This is also a question which I had raised with Reto Ruedy in December 2009, before the implementation of the change (I had spotted a trial run on the GISS FTP site, a transparency which I regret to say has since been reversed), and before the appearance of the first draft of Hansen et al 2010 with an invitation for comments. It may be worth showing that initial December 2009 e-mail on this topic here to show that this was no mere incidental comment, but explicitly drew attention to the possible results of using the GHCN metadata for station classification:

I have some comments on efforts to use the Global Lights for urban/rural classification, and the quality of the data you are trying to use for this. I have looked at the data for a few Irish locations, and a few European locations I would be familiar with (I use location rather than station here as the latitude/longitude values are so coarse that it makes little sense to talk of stations if these values are being used to locate lighting for these locations. For example the two Cherbourg stations:

61507039001 CHERBOURG/CHANTEREYNE FRAN      49.70   -1.60   12    8S   31HIxxCO 1x-9COASTAL EDGES   B    7
61507039002 CHERBOURG-MAUPERTUS             49.70   -1.50  139   12S   31HIxxCO 2A 5WATER           A    0

Are both well out to sea based on these values, rather than at the port and the airport.

So here are some of the classification issues I have noted for a small subset of locations, and I am rather sure that such issues will arise again and again elsewhere.

Shannon Airport becomes ceases to be classified as rural when lights are used, which is as it should be, considering that this is an airport which has had considerable industry located nearby for many years. Lights classification makes sense here.

62103962000 SHANNON AIRPO                   52.70   -8.92   20   14R   -9FLxxCO 1A-9WARM CROPS      B   12

Fort William (Scotland) changes from rural to urban, while Ben Nevis remains rural. At first sight this might seem to make sense, until you notice that the GNCN data for these stations only covers the period from 1884-1903, at which time Fort William was fairly certainly still rural. Lights classification fails (These two stations are of interest as they are within 7 km of each other, but vertically separated by more than 1300 m, and provided early reliable comparison of conditions at altitude with those at sea level. But I wonder why they came to be included in the GHCN data, particularly in view of the otherwise surprisingly poor Scottish representation)

65103038000 FORT WILLIAM                    56.83   -5.10   20  229R   -9MVxxCO 1x-9WARM GRASS/SHRUBC   13
65103038001 BEN NEVIS           UK          56.80   -5.10 1343  229R   -9MVxxCO 1x-9WARM GRASS/SHRUBB    0

I’ve travelled to France a few times on the ferry from Rosslare to Cherbourg. Using lights, Rosslare changes from rural to urban, while both Cherbourg stations change from urban to rural. Compare the surroundings on the maps pasted below.

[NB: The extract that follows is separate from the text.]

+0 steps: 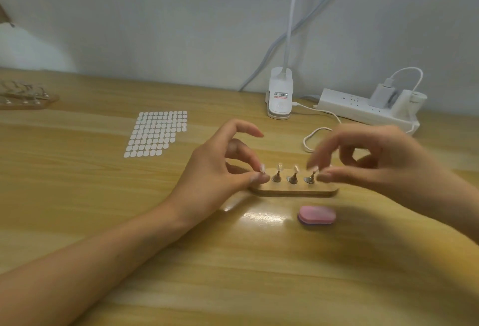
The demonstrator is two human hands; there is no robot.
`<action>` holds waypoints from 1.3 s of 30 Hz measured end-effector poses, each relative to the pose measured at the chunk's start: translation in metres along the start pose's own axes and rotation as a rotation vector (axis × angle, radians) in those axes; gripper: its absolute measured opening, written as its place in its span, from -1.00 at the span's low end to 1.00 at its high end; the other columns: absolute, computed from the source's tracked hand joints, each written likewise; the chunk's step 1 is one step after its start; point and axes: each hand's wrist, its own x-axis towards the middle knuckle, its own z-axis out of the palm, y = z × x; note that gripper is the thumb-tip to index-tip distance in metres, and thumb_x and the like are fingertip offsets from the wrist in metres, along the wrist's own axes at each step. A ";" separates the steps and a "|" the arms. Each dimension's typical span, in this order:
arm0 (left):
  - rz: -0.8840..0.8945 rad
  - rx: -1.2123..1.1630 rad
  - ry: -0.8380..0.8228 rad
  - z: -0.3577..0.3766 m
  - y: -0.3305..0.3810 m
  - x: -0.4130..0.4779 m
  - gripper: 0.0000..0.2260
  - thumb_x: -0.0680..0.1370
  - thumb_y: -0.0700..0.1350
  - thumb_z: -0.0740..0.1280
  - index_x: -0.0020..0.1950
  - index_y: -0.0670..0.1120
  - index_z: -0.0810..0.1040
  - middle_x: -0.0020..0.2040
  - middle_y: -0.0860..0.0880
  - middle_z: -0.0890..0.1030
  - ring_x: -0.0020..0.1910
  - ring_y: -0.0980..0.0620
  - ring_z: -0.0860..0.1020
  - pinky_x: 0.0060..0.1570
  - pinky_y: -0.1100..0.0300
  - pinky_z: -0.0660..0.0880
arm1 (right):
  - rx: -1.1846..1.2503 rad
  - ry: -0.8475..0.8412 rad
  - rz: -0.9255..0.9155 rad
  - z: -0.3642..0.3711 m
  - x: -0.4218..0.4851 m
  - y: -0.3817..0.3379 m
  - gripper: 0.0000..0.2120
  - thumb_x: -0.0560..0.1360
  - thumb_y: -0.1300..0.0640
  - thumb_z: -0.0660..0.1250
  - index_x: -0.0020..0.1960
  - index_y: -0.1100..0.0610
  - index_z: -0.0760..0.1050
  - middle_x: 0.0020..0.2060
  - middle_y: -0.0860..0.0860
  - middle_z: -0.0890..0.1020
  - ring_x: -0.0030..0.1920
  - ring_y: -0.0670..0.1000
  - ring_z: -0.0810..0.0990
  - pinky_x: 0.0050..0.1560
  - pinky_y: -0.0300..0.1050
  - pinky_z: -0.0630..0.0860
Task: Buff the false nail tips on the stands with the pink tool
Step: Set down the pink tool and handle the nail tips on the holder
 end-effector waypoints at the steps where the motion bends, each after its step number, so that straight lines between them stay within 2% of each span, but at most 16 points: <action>1: -0.013 0.010 -0.012 0.001 -0.001 0.001 -0.54 0.41 -0.31 0.56 0.18 0.04 0.51 -0.21 0.00 0.68 -0.22 0.07 0.69 -0.11 0.32 0.57 | -0.049 -0.026 -0.027 -0.001 -0.006 0.002 -0.85 0.43 -0.17 0.46 -0.10 -0.12 0.65 -0.18 -0.10 0.65 -0.28 -0.13 0.49 -0.32 -0.46 0.35; 4: -0.035 0.065 -0.032 0.003 -0.003 0.004 -0.53 0.40 -0.29 0.57 0.19 0.06 0.51 -0.23 0.06 0.66 -0.18 0.06 0.69 -0.04 0.33 0.57 | -0.202 -0.069 -0.042 0.007 -0.023 0.007 -0.76 0.38 -0.28 0.39 -0.06 -0.18 0.65 -0.13 -0.16 0.63 -0.15 -0.15 0.51 -0.25 -0.48 0.33; 8: -0.040 0.118 -0.057 0.002 -0.003 0.005 -0.54 0.41 -0.25 0.57 0.21 0.04 0.51 -0.18 0.04 0.67 -0.13 0.19 0.64 -0.02 0.40 0.51 | -0.253 -0.092 0.001 0.019 -0.032 0.012 -0.68 0.39 -0.37 0.38 0.02 -0.22 0.63 -0.03 -0.26 0.58 -0.02 -0.18 0.54 -0.19 -0.43 0.38; 11: -0.049 0.158 -0.093 0.001 -0.001 0.005 -0.44 0.38 -0.15 0.61 0.28 0.09 0.46 -0.05 0.12 0.70 -0.03 0.24 0.63 -0.06 0.48 0.43 | -0.222 -0.056 -0.010 0.022 -0.035 0.015 -0.79 0.40 -0.28 0.43 -0.07 -0.19 0.64 -0.07 -0.24 0.58 -0.07 -0.22 0.52 -0.23 -0.45 0.36; 14: -0.033 0.239 -0.119 0.004 0.001 0.009 -0.32 0.33 -0.05 0.64 0.34 0.18 0.39 0.02 0.23 0.67 0.05 0.28 0.58 -0.07 0.49 0.44 | -0.223 -0.035 -0.015 0.026 -0.037 0.017 -0.87 0.41 -0.15 0.44 -0.07 -0.16 0.64 -0.08 -0.23 0.58 -0.08 -0.21 0.51 -0.22 -0.46 0.35; 17: -0.005 0.234 -0.109 0.012 0.002 0.012 -0.38 0.38 -0.15 0.61 0.32 0.15 0.41 -0.08 0.21 0.66 0.02 0.25 0.59 -0.09 0.46 0.46 | -0.156 -0.012 -0.011 0.029 -0.038 0.019 -0.89 0.42 -0.06 0.46 -0.05 -0.11 0.65 -0.09 -0.18 0.59 -0.13 -0.21 0.52 -0.24 -0.46 0.33; 20: 0.002 0.203 -0.098 0.015 0.001 0.015 -0.44 0.41 -0.23 0.57 0.29 0.11 0.44 -0.18 0.18 0.66 -0.04 0.20 0.61 -0.06 0.42 0.48 | -0.125 0.002 -0.011 0.032 -0.037 0.022 -0.88 0.42 -0.06 0.47 -0.05 -0.11 0.66 -0.09 -0.15 0.59 -0.13 -0.14 0.55 -0.24 -0.42 0.34; 23: 0.013 0.209 -0.090 0.015 -0.001 0.017 -0.47 0.43 -0.26 0.54 0.28 0.10 0.45 -0.19 0.17 0.66 -0.05 0.21 0.61 -0.05 0.44 0.47 | -0.106 0.016 -0.009 0.033 -0.036 0.023 -0.88 0.43 -0.06 0.46 -0.05 -0.10 0.66 -0.10 -0.16 0.59 -0.14 -0.14 0.55 -0.23 -0.42 0.34; 27: 0.089 0.275 -0.091 0.018 0.001 0.016 -0.48 0.46 -0.28 0.51 0.31 0.10 0.44 -0.16 0.13 0.65 -0.10 0.26 0.58 -0.13 0.49 0.39 | -0.090 0.030 -0.028 0.033 -0.036 0.024 -0.88 0.42 -0.02 0.48 -0.05 -0.06 0.67 -0.13 -0.15 0.60 -0.19 -0.20 0.53 -0.24 -0.46 0.31; 29: 0.147 0.331 -0.079 0.020 0.003 0.014 -0.47 0.47 -0.27 0.49 0.33 0.11 0.42 -0.14 0.15 0.63 -0.04 0.21 0.57 -0.02 0.42 0.43 | -0.069 0.055 -0.053 0.033 -0.037 0.023 -0.87 0.43 0.01 0.48 -0.04 -0.02 0.67 -0.13 -0.12 0.61 -0.26 -0.21 0.49 -0.26 -0.48 0.30; 30: 0.184 0.383 -0.069 0.021 0.005 0.013 -0.47 0.48 -0.24 0.49 0.34 0.12 0.41 -0.14 0.16 0.62 0.01 0.16 0.57 0.10 0.28 0.46 | -0.053 0.072 -0.063 0.033 -0.037 0.023 -0.87 0.43 0.01 0.48 -0.03 -0.02 0.67 -0.12 -0.10 0.62 -0.28 -0.19 0.47 -0.27 -0.47 0.30; 31: 0.238 0.451 -0.045 0.023 0.006 0.010 -0.47 0.48 -0.22 0.49 0.35 0.13 0.41 -0.13 0.17 0.62 0.05 0.13 0.56 0.21 0.14 0.42 | -0.034 0.093 -0.067 0.032 -0.037 0.023 -0.86 0.43 0.00 0.48 -0.02 -0.03 0.67 -0.11 -0.08 0.62 -0.28 -0.15 0.47 -0.28 -0.46 0.31; 33: 0.371 0.557 0.035 0.024 0.010 0.006 -0.44 0.47 -0.23 0.51 0.36 0.13 0.40 -0.14 0.19 0.60 0.11 0.14 0.55 0.30 0.12 0.28 | 0.020 0.147 -0.060 0.027 -0.037 0.022 -0.85 0.44 -0.04 0.49 0.00 -0.08 0.66 -0.08 -0.06 0.63 -0.23 -0.04 0.52 -0.36 -0.34 0.40; 34: 0.426 0.556 0.064 0.024 0.012 0.004 -0.40 0.45 -0.26 0.53 0.37 0.14 0.40 -0.14 0.19 0.60 0.12 0.16 0.55 0.30 0.17 0.26 | 0.051 0.179 -0.056 0.025 -0.036 0.021 -0.84 0.45 -0.06 0.48 0.00 -0.08 0.66 -0.06 -0.05 0.63 -0.18 0.02 0.55 -0.38 -0.23 0.47; 36: 0.481 0.422 0.060 0.024 0.016 -0.001 -0.37 0.44 -0.29 0.52 0.38 0.13 0.36 -0.14 0.17 0.61 0.14 0.19 0.59 0.27 0.21 0.37 | 0.111 0.234 -0.051 0.021 -0.034 0.019 -0.80 0.43 -0.07 0.44 0.03 -0.06 0.66 -0.01 -0.05 0.63 -0.06 0.08 0.60 -0.31 -0.09 0.57; 39: 0.470 0.149 0.044 0.024 0.022 -0.008 -0.41 0.47 -0.28 0.49 0.39 0.08 0.36 -0.14 0.11 0.62 0.00 0.09 0.68 0.02 0.27 0.56 | 0.185 0.270 -0.085 0.017 -0.030 0.015 -0.77 0.43 0.00 0.45 0.06 0.01 0.66 0.00 -0.05 0.64 0.05 0.09 0.63 -0.18 -0.16 0.62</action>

62103957000 ROSSLARE                        52.25   -6.33   25    2R   -9FLxxCO 1x-9WATER           B   11

Bilbao changing from urban to rural is a surprise

64308025000 BILBAO              SPAIN       43.30   -2.80   16  378U  450HIxxCO 6A 2WARM DECIDUOUS  C   10

As is York

65103355001 YORK                UK          53.90   -1.10 -999   22U  102FLxxno-9x-9HEATHS, MOORS   A    7

It looks to me as if changing to global lights is likely to introduce as many new misclassified stations as it corrects, and that the only way this classification can really be improved is by actually examining each location, painful as that exercise may be.

I’ve added an obvious extra line to PApars.GHCN.CL.1000.20.log which you might find useful when investigating this classification issue:

all 3515 0.826953342816498 0.125331076856742
urb warm 1939 5.09911191335741 0.75478098233507
urb cool 1557 4.48326075786769 0.701657234759009

and also suggested summarising the urban cooling effect in their output as well as the urban warming effect already summarised (bold and red in the original e-mail – I already suspected that the classification of rural/urban stations might also affect the balance between urban warming and urban cooling effects). Hansen et al 2010 suggests/notes that:

The urban influence on long‐term global temperature
change is generally found to be small. It is possible that the
overall small urban effect is, in part, a consequence of partial
cancellation of urban warming and urban cooling effects.

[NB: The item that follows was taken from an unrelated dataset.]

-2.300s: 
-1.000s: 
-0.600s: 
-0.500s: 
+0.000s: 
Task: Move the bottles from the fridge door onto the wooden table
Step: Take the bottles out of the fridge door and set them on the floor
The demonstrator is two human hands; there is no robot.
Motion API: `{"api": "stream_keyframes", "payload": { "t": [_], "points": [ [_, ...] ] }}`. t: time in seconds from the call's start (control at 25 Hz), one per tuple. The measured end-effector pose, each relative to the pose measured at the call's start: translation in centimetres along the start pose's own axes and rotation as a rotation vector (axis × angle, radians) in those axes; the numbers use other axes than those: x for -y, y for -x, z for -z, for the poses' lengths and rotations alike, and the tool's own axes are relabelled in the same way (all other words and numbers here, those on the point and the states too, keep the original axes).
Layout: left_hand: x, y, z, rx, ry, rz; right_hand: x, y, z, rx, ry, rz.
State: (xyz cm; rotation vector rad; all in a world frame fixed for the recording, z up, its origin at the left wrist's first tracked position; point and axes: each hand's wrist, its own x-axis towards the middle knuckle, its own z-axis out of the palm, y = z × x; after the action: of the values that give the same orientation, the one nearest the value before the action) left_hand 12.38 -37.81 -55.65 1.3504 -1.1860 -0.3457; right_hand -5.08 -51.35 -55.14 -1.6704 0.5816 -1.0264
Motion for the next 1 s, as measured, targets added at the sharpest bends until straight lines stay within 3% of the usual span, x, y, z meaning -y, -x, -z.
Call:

It seems premature to draw the conclusion that “The urban influence on long‐term global temperature change is generally found to be small” before a reliable classification of urban/rural has been established. The overall small urban effect may indeed, in part, be a consequence of partial cancellation of urban warming and urban cooling effects, and as shown by my added line above these two effects are quite similar, and do indeed partly cancel each other.  Is this still the case if latitude/longitude errors are corrected? Lacking a complete set of corrected latitude/longitude values I cannot offer a definitive answer to this question. I have so far collected “corrected” values for about half the station inventory (“corrected” in the sense that the sources of these corrections may themselves contain some errors, but mostly come from the meteorological services operating the the stations in question, rather than some third party). In the context of GHCN data this of course may introduce a new error: the most recent location known to the owning meteorological service may not be the location corresponding to the most recent GHCN data where, for whatever reason, GHCN no longer collects current data. There may have been a subsequent station relocation. There may also be other issues in relation to GHCN data collection, which I will describe soon in another post in the specific context of Irish stations. As it is rather unlikely that there has been any conspiracy to distort the Irish record, I would suspect that similar problems can be found if other countries are examined. It just happens that being Irish I happen to have the corresponding data from the Irish meteorological service to hand for comparison purposes, and have from time to time made such comparisons. I suggest that you make a similar comparison for your own country, and this may well show similar problems.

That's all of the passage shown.